**PROBLEM TO SOLVE**. The line containing "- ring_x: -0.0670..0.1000" opens the span to copy, and the last line of the records below closes it. Write out that span exactly.

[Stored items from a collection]
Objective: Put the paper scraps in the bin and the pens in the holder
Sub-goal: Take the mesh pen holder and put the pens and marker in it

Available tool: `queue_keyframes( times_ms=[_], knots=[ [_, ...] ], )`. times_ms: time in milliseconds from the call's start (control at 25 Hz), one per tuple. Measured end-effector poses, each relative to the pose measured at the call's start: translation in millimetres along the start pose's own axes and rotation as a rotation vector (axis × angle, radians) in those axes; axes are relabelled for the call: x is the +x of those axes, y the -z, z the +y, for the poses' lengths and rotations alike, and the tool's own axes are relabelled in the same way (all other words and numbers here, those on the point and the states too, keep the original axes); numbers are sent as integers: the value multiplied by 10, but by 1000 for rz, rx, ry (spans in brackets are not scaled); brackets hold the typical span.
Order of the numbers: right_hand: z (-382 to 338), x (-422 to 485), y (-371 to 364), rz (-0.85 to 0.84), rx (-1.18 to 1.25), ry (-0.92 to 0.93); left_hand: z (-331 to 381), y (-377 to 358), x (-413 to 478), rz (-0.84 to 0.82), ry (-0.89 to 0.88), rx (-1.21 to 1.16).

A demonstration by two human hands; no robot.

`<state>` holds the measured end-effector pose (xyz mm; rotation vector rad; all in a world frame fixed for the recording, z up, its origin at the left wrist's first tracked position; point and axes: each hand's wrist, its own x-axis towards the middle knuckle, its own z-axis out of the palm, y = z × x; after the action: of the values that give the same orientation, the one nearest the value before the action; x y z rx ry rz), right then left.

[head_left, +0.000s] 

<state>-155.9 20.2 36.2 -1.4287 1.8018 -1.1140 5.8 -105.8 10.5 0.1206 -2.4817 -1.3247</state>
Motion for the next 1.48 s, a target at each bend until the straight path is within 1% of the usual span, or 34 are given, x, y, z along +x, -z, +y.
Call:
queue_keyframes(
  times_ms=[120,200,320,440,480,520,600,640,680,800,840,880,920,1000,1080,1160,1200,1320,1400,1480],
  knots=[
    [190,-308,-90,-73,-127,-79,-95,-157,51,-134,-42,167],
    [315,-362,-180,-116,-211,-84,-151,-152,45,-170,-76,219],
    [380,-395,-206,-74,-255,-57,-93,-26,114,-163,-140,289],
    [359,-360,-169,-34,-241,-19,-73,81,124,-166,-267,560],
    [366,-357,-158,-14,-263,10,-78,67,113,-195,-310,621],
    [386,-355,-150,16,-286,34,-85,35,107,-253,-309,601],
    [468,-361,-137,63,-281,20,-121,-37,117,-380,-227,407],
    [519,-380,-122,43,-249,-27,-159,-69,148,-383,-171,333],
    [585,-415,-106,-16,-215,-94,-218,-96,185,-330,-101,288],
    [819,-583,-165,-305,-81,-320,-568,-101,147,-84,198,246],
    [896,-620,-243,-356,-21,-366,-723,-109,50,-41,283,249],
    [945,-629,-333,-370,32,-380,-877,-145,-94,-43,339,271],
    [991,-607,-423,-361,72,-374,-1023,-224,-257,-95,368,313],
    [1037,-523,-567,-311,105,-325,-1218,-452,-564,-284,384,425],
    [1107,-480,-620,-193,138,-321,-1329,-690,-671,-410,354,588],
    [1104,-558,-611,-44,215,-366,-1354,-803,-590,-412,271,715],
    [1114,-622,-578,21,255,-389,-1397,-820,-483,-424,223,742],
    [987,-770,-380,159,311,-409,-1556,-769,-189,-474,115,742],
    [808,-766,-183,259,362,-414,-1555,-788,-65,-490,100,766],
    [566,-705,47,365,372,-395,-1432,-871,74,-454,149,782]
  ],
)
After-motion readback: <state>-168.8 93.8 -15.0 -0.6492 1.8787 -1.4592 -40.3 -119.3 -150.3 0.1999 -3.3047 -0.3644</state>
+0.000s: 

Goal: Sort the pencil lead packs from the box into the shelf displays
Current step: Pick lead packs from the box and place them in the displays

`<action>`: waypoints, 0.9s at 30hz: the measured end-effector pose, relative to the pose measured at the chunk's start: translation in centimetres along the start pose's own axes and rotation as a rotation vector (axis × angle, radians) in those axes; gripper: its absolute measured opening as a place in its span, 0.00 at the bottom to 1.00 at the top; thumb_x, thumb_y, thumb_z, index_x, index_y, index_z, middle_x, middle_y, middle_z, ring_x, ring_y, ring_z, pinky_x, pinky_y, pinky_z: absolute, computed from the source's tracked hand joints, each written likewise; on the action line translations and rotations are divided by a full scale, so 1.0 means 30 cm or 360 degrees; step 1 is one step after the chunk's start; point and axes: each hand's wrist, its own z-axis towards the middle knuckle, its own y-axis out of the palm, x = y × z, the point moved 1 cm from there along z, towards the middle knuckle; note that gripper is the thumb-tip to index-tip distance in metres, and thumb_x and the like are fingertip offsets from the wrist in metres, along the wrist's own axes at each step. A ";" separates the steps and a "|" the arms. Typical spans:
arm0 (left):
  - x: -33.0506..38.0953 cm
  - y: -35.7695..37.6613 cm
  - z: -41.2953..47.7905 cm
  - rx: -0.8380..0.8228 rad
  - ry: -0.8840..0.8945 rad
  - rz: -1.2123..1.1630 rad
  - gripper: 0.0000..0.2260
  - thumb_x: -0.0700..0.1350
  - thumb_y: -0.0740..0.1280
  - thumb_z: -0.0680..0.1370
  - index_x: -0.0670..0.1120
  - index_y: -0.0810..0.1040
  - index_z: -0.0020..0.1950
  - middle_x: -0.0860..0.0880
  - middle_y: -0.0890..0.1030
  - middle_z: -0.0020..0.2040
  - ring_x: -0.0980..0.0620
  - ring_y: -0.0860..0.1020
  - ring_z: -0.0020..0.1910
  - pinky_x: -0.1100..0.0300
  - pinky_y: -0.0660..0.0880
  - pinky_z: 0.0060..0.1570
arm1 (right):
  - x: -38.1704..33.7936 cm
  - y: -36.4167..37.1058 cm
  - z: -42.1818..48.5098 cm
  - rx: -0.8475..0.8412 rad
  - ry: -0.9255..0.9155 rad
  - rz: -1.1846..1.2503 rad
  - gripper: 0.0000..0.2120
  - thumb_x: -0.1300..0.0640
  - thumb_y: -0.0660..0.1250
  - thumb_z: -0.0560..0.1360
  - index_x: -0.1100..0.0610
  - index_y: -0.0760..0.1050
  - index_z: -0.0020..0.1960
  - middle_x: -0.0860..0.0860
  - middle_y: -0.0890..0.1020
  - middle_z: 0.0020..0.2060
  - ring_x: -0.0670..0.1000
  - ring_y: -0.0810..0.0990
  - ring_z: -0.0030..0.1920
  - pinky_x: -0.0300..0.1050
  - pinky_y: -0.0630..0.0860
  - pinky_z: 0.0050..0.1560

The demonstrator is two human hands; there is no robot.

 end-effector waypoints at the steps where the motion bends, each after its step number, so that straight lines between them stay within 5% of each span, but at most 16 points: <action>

**RESULT**.
  - ring_x: -0.0670..0.1000
  - ring_y: -0.0810..0.0990
  - ring_z: -0.0030..0.1920
  - pinky_x: -0.0300..0.1050
  - pinky_y: -0.0630..0.0860
  - pinky_z: 0.0050..0.1560

The demonstrator is two human hands; there is no robot.

 end-effector waypoints at the steps where the motion bends, each after its step number, so that straight lines between them stay within 5% of each span, but at most 16 points: <action>

What the exercise required is now done.